Assignment:
Filter this material down to the lines that contain the string "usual", and return those lines.
^^^^
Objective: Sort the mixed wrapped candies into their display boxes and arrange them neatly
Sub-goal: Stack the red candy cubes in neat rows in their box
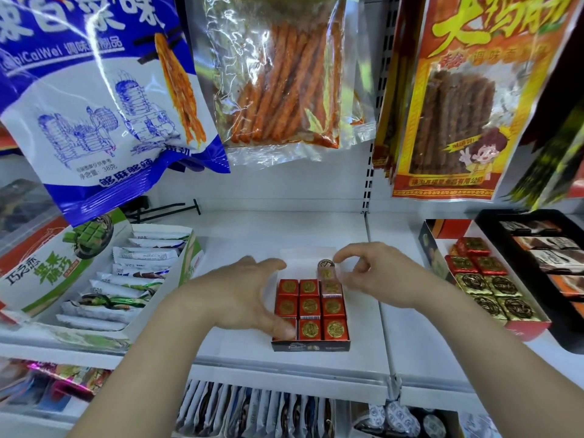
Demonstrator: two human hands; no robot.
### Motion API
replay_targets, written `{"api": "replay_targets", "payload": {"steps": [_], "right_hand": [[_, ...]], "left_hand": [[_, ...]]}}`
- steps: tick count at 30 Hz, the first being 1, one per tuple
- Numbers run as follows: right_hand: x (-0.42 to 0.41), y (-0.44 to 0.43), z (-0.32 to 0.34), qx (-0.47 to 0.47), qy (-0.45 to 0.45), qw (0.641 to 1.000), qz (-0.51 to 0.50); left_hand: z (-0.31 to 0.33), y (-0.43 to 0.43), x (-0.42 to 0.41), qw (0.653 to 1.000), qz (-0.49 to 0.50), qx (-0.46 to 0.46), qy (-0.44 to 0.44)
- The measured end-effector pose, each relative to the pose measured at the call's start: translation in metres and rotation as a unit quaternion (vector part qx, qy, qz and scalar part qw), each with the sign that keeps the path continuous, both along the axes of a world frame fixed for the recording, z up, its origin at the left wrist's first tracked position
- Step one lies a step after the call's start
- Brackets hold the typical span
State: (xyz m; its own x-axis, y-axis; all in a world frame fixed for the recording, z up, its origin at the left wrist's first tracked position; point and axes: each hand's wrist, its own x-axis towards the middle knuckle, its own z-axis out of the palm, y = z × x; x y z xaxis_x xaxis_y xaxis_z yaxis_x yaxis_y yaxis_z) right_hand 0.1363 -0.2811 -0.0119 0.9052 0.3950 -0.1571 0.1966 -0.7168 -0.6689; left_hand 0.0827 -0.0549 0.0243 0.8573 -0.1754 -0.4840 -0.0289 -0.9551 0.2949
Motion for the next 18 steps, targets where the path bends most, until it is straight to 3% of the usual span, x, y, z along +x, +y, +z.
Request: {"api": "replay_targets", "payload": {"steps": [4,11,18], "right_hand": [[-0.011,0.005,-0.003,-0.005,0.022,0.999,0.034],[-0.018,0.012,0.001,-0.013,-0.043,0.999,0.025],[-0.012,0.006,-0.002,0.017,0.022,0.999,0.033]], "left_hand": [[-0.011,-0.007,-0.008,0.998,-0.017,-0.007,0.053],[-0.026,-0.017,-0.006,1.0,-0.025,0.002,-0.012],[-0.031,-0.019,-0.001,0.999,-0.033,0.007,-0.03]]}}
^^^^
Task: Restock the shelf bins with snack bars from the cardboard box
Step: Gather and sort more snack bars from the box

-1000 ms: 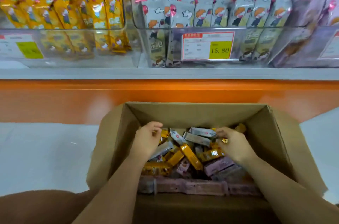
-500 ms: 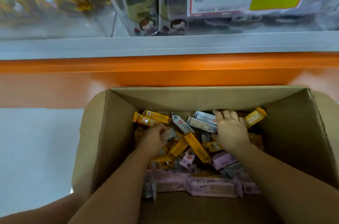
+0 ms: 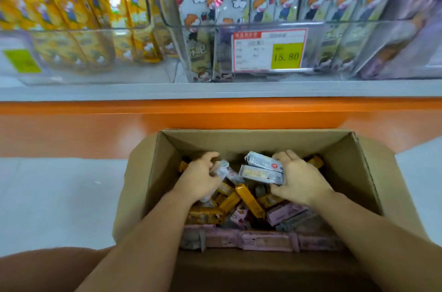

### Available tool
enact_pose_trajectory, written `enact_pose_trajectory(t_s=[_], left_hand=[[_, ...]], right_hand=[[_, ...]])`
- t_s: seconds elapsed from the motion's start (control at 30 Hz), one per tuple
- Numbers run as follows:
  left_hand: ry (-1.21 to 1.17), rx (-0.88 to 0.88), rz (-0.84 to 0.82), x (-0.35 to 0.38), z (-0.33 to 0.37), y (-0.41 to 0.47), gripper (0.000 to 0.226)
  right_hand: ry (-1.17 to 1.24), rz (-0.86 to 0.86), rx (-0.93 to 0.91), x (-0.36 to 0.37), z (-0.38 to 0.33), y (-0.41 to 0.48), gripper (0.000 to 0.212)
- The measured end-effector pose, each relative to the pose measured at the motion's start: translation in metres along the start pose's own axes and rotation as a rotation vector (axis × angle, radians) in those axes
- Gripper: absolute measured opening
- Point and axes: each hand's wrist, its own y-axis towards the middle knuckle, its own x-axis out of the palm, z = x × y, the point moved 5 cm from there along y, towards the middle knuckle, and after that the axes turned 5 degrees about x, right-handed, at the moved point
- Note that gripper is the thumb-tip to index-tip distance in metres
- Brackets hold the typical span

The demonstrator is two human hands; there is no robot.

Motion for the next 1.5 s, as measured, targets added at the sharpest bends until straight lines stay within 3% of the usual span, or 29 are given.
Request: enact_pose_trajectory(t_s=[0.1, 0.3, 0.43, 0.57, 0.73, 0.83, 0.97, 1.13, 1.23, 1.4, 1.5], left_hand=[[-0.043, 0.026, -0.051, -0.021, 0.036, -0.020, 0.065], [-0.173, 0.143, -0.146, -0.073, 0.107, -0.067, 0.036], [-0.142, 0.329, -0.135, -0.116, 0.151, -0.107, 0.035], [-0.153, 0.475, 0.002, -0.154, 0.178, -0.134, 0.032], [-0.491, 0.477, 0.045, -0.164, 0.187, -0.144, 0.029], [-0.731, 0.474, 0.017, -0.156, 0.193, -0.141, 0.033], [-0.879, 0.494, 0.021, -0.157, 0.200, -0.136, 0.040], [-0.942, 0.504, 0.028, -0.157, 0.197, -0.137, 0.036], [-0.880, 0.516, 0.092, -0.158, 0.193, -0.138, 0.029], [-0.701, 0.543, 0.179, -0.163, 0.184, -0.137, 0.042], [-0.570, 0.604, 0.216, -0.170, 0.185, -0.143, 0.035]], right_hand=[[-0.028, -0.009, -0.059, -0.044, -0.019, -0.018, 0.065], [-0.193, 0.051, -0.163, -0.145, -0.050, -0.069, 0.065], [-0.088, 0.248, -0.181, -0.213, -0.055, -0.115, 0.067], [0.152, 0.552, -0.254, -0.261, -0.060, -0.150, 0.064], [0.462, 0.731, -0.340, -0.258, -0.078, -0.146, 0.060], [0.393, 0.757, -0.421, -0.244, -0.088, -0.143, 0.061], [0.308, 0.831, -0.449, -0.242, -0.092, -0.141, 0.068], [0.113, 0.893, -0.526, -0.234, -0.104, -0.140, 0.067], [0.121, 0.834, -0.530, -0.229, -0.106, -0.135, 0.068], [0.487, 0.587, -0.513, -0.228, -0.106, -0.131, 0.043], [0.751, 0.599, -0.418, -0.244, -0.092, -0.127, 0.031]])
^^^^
Answer area:
Motion for the next 18 steps, targets where the path bends most, until it is straight to 3% of the usual span, x, y, z along +x, +y, +z.
Motion for the next 1.5 s, as measured, targets added at the sharpest bends until straight lines stay within 3% of the usual span, or 29 are given.

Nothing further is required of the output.